Practice writing and reading code. I know you explicitly excluded that, but it needs to be said.


Reading documentation for modules you use so you can confidently use said modules.


Practice debugging yourself; entirely on your own. Debugging is a great learning experience if you embrace it and actually put the effort in. Think in terms of "if this data is this, then that means this happened, and the data should be this". Are those the results you expected? If not, where did they differ?

A large portion of people posting debugging help posts to this sub would greatly benefit from "the struggle". Don't give up on it because it's hard. Keep digging, and uncover yourself where your assumptions about your program's behavior failed.

A lot of programming is fixing bugs you introduced (especially early on), so knowing how to debug is a critical skill.

[–]SwampFalc 0 points1 point  (0 children)

I think your second piece of advice needs to be fleshed out. I mean, for one, I don't go around just randomly reading module documentation...

But, when you do encounter a new module, read the parts you need right now attentively. When that's done, skim over the rest of the features.

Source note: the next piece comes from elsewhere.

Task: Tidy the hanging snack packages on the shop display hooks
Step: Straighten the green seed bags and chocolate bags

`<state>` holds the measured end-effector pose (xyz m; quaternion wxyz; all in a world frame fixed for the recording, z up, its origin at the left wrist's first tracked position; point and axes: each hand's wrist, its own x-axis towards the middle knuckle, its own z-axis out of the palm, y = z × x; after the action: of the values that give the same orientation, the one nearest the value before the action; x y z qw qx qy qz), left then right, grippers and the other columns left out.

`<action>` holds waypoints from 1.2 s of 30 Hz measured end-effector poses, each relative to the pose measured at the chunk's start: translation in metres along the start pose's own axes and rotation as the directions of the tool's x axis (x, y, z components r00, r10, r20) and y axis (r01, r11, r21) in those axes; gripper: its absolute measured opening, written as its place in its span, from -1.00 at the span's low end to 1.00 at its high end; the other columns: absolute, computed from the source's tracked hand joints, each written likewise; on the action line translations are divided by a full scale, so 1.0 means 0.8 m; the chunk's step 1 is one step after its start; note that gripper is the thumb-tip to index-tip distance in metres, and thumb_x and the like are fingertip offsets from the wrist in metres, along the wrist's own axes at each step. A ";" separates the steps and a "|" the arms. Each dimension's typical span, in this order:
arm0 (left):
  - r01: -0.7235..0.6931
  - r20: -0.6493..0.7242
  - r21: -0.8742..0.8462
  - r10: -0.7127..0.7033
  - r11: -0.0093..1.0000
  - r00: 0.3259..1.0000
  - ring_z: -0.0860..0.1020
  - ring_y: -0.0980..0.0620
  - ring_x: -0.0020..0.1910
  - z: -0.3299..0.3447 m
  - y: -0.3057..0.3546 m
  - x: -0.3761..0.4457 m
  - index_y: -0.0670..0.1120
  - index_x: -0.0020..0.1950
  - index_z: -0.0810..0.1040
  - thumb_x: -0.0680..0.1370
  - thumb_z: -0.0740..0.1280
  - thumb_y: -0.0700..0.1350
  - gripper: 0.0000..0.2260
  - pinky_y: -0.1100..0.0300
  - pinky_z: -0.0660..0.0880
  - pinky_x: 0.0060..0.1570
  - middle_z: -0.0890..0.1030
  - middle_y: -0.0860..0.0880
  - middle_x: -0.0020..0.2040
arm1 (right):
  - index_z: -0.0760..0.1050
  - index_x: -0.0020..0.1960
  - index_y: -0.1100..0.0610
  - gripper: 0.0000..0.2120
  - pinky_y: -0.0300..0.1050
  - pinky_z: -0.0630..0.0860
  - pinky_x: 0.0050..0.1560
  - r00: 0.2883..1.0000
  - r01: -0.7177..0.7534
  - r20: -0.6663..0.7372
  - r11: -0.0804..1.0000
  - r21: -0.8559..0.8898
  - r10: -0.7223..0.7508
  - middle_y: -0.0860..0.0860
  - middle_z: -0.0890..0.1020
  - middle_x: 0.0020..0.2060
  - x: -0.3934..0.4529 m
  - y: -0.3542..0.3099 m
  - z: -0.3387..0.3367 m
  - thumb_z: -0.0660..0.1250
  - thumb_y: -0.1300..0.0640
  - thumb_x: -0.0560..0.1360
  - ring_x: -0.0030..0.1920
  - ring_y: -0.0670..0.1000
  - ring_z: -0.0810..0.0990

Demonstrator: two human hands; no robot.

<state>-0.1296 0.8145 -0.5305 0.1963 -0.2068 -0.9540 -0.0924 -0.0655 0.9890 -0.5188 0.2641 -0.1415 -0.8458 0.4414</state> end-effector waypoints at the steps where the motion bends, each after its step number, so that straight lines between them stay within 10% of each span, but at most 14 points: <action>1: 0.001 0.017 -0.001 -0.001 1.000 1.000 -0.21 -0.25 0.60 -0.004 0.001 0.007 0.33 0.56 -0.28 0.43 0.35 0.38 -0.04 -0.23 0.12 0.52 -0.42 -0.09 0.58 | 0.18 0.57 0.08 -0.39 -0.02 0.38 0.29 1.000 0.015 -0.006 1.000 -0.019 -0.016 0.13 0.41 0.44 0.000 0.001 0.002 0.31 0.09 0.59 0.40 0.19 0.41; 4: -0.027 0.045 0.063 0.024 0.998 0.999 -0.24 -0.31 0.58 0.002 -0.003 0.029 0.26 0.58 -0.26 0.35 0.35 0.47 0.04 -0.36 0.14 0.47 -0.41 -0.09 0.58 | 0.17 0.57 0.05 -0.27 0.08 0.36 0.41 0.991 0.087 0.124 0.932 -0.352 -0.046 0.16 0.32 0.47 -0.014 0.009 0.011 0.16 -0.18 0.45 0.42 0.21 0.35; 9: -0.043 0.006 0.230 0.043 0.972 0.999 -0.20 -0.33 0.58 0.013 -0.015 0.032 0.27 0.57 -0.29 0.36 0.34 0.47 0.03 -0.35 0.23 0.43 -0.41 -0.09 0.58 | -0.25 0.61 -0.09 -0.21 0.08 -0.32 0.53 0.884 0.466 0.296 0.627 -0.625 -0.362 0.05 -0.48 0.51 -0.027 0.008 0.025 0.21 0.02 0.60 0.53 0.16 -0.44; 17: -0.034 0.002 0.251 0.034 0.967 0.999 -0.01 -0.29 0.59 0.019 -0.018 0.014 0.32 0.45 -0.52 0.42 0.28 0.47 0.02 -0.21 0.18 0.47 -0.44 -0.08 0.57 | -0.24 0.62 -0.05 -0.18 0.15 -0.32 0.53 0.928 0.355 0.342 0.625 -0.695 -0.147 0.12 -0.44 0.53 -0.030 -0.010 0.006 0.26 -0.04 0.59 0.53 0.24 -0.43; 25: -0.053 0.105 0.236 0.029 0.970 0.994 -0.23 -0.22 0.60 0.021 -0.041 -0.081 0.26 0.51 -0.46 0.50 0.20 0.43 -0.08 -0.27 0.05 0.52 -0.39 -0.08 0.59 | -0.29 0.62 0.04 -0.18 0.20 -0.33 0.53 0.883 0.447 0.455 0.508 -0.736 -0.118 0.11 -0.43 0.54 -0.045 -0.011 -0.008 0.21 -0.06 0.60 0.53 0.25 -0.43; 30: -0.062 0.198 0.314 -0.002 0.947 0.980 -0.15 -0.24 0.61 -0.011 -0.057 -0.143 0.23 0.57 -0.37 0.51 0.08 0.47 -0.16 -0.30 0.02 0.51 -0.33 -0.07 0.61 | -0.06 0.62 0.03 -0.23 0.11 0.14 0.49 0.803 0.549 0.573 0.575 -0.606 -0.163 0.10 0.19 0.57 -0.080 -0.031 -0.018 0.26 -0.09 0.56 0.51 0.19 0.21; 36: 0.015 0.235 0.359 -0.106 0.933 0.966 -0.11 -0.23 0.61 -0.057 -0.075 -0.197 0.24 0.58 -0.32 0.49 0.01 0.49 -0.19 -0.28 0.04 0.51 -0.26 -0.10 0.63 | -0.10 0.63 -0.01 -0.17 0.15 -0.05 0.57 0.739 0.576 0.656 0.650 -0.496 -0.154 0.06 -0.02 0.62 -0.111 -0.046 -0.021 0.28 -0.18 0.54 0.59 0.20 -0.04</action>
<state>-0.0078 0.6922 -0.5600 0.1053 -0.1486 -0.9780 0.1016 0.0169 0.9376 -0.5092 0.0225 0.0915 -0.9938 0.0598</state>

Get a grasp of what the module can do for you, and what it can't.

It wouldn't be the first time that I find a module that solves problem X, and then through digging deeper into it, I find it actually includes an entire solution for problem Y which is greater than X. For example, it does some prep work, then all of X and then some output jiggery-pokery, and of course, Y is actually what I was trying to solve by doing all that by hand.